_Exercise goal_.
Copy everything in the data below exactly except the pictures.
[Given information — start]
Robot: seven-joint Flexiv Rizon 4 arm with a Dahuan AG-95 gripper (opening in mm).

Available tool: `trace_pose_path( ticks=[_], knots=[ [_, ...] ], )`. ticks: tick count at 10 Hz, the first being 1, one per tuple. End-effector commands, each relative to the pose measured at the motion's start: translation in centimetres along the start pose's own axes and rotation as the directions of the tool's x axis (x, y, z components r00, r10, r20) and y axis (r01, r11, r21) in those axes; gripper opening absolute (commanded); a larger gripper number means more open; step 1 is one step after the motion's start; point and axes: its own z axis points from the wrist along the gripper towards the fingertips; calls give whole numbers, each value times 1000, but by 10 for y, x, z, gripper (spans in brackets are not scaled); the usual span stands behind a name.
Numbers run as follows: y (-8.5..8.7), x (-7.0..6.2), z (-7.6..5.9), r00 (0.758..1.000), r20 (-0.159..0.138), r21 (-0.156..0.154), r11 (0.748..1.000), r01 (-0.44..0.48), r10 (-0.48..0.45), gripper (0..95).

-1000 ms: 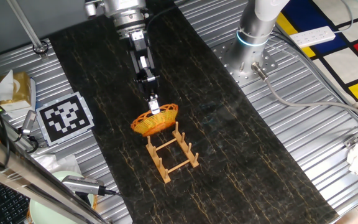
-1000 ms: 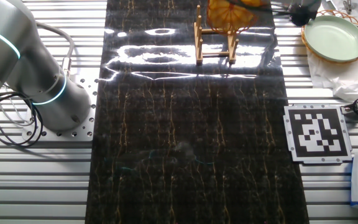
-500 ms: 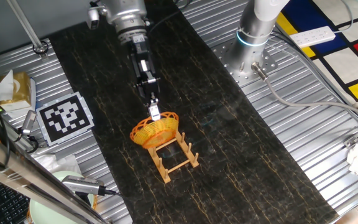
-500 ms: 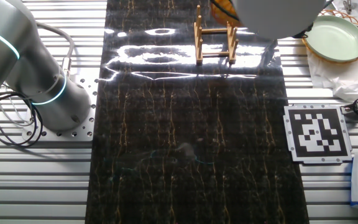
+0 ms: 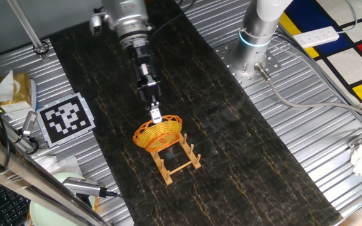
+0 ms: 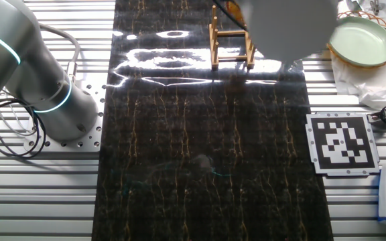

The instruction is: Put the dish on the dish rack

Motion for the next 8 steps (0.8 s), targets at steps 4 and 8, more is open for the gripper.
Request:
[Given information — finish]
_Solved problem_.
Robot: seven-joint Flexiv Rizon 4 arm with a Dahuan AG-95 gripper (opening in mm).

Available tool: `trace_pose_path( ticks=[_], knots=[ [_, ...] ], )`. ticks: tick count at 10 Hz, the first being 1, one per tuple. End-effector commands, each relative to the pose measured at the motion's start: translation in centimetres along the start pose's own axes and rotation as the directions of the tool's x axis (x, y, z components r00, r10, r20) and y axis (r01, r11, r21) in those axes; gripper opening absolute (commanded); a larger gripper number means more open; step 1 is one step after the motion's start; point and axes: its own z axis points from the wrist along the gripper towards the fingertips; calls give whole numbers, each value times 1000, but by 10 for y, x, z, gripper (spans in brackets are not scaled); the usual span stands behind a name.
Numbers run as follows: y (-8.5..8.7), x (-7.0..6.2), z (-7.6..5.9), r00 (0.758..1.000), r20 (-0.159..0.138), r21 (-0.156..0.154), r11 (0.748..1.000), r01 (-0.44..0.48), r10 (-0.48..0.45), gripper (0..95).

-1000 ms: 
-1000 ms: 
-500 ms: 
-500 ms: 
+0 ms: 
+0 ms: 

The instruction is: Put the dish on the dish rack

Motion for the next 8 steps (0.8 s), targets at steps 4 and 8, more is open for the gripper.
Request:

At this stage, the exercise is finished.